Dose-response curve depicting the quantitative features of hormesis and its application to the concept of enhanced biological performance
The biphasic dose response began its resurgence in the late 1970s with convergent findings in pharmacology (Szabadi 1977), chemical toxicology (Stebbing 1981, 1998) and radiation biology (Luckey 1980). While long ignored, the history of the dose response has now been extensively reconstructed and found to have had profound effects on the evolution of clinical medicine, toxicology, risk assessment and environmental regulations (Calabrese and Baldwin 2000a, b, c, d, e; Calabrese 2008, 2013). During this resurgence of the hormesis concept it has been necessary to better understand how to design experiments to assess biphasic dose responses, including the number of doses, dose spacing, statistical power concerns, replication and mechanistic foundations. While eventually many thousands of hormetic dose responses would be identified and documented (Calabrese and Baldwin 2003; Calabrese and Blain 2005, 2009, 2011), there was the ever pressing need to pursue the issue of mechanism.
In 2013, Calabrese published an integrative synthesis of hormetic mechanisms at the level of receptor and cell signaling pathway. This paper documents the occurrence of hormetic mechanisms for approximately 400 different hormetic dose responses for over 100 different agents. The findings indicate that there are substantial numbers of specific hormetic mechanisms which are mediated by different receptors and signaling pathways. This detailed mechanistic assessment has revealed that the low dose stimulation and high dose inhibition can be mediated by the same receptor and/or cell signaling pathway. In other cases, the receptor/pathway mediating the stimulation may not be involved with the inhibitory response. Despite their considerable biological diversity (e.g., including agent, biological model, endpoint), the quantitative features of the hormetic dose responses are independent of mechanism. In fact, it is the consistency of the quantitative features of the hormetic dose response (i.e., maximum stimulation) that is its most distinct and general feature and one with significant pharmaceutical and risk assessment implications. Despite these advances over the past several decades concerning hormesis documentation, replication, generality and mechanistic foundations, there remains little insight concerning factors and mechanisms that account for the quantitative features of this dose response. That is, while there is much research addressing the biphasic nature of the dose response it is not understood why the magnitude of the hormetic dose response is invariably modest (e.g., 30–60 % greater than the control at maximum) and how this is biologically sensed and mediated.
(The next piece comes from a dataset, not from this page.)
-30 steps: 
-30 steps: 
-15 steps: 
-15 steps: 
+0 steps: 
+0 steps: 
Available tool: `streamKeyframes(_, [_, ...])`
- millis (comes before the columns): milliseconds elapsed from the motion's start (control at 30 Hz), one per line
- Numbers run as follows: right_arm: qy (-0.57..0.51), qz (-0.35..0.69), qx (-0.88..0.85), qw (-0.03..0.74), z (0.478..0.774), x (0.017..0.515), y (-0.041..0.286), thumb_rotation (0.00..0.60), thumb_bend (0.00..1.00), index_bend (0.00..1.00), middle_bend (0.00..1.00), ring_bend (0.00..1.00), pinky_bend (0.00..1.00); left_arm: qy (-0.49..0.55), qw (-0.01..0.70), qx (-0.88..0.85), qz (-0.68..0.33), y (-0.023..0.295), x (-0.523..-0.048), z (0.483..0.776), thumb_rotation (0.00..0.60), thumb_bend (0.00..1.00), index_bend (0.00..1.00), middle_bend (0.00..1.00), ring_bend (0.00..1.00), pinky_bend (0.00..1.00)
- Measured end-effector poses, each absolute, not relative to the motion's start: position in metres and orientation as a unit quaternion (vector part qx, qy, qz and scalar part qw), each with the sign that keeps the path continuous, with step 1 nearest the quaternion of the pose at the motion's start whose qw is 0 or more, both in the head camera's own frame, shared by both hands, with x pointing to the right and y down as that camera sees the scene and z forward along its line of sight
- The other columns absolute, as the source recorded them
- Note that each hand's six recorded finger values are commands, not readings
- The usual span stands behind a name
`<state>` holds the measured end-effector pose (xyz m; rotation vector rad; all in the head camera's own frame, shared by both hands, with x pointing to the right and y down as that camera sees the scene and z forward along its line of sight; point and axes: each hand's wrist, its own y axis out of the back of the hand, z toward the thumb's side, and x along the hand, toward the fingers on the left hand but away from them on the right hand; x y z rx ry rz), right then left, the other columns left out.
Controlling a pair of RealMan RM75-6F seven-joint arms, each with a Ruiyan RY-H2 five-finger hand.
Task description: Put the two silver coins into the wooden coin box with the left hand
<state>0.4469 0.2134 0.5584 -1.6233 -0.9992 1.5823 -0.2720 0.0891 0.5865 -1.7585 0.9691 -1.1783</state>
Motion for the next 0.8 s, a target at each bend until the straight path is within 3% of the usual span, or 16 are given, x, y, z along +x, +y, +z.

The set of papers in this issue of the Journal of Cell Communication and Cell Signaling provides improved mechanistic understanding of hormetic dose responses with special focus on how such developing knowledge can be translated into environmental and clinical applications. It is our hope that Journal of Cell Communication and Cell Signaling will encourage periodic updating of mechanistic advances in the area of low dose adaptive responses (i.e. hormesis) and their societal and therapeutic impacts.
Acknowledgments
Research activities in the area of dose response have been funded by the United States Air Force and ExxonMobil Foundation over a number of years. However, such funding support has not been used for the present manuscript. The author confirms independence from the sponsors; the content of the article has not been influenced by the sponsors.